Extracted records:
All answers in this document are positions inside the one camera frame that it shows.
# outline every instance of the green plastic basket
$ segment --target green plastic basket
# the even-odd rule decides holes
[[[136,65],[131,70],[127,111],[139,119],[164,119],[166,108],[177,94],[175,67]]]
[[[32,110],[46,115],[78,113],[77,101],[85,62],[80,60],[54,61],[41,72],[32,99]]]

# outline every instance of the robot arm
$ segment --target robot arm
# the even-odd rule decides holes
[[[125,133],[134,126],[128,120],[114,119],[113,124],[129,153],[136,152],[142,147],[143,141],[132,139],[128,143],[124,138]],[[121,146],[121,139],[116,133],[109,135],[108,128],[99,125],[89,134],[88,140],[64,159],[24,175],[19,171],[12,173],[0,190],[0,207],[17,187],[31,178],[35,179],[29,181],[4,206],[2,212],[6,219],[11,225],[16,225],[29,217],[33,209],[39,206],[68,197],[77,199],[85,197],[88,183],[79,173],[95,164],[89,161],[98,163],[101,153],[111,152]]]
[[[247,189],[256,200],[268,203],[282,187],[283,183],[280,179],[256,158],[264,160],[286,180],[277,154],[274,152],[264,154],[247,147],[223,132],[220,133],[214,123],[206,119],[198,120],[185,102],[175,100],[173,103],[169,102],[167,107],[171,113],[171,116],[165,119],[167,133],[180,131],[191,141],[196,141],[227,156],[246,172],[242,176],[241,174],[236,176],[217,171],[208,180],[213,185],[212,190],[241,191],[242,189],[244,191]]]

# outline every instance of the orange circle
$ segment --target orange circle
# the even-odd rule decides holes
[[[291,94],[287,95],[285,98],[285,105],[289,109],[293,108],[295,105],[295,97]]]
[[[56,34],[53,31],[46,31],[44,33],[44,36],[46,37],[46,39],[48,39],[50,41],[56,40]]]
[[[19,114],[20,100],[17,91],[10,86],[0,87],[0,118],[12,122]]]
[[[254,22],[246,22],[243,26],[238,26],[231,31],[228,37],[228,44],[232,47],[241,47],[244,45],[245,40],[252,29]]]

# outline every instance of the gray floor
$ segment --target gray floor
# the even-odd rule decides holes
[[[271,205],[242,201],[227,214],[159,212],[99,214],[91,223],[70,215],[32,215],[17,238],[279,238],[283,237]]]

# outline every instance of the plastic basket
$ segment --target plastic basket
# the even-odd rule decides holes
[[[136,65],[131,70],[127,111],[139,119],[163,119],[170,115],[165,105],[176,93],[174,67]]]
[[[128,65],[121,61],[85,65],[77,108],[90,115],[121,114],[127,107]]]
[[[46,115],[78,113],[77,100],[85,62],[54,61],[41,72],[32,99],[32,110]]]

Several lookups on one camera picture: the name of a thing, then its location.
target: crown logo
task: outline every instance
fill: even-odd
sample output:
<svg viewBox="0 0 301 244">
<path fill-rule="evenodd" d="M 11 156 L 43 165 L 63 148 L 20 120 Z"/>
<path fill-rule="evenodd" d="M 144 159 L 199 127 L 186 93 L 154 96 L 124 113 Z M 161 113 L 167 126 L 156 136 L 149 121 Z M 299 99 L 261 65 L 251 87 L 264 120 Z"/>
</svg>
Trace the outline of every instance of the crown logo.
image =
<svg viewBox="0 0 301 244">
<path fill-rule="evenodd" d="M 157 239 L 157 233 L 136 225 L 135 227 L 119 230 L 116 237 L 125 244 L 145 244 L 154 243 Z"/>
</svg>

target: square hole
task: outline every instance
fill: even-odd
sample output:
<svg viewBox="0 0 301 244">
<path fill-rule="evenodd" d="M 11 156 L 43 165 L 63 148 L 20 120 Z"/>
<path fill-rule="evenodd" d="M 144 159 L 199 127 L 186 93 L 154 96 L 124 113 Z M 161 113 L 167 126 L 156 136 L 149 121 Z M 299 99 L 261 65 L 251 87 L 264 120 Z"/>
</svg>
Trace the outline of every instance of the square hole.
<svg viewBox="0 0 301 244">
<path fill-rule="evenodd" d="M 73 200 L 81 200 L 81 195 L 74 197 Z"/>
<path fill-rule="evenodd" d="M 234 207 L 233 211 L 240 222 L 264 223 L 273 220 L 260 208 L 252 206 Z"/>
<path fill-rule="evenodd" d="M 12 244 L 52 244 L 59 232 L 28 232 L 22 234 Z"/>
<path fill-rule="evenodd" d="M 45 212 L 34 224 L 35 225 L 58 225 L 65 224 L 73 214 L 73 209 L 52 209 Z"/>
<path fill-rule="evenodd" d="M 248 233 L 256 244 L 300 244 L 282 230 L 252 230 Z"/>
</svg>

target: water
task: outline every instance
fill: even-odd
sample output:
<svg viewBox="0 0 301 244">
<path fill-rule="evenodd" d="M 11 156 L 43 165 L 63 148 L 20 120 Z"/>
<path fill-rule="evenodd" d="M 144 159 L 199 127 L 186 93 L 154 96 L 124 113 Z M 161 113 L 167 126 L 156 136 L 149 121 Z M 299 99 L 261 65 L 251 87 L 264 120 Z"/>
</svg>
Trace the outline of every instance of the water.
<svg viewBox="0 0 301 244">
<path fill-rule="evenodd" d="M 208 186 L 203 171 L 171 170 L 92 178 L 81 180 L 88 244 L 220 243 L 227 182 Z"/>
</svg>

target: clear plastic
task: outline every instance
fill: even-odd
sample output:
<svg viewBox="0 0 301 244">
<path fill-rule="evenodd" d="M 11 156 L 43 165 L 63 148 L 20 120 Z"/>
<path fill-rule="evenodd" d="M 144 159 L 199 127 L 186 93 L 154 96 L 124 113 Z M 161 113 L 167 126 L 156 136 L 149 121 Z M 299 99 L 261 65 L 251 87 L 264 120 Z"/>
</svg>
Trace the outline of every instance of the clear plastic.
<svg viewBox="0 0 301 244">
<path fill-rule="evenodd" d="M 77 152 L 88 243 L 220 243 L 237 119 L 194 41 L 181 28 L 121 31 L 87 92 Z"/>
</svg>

* _What you will do_: Among the entries above, how many lines hold the string "logo"? Answer with the number only.

* _Task response_: 2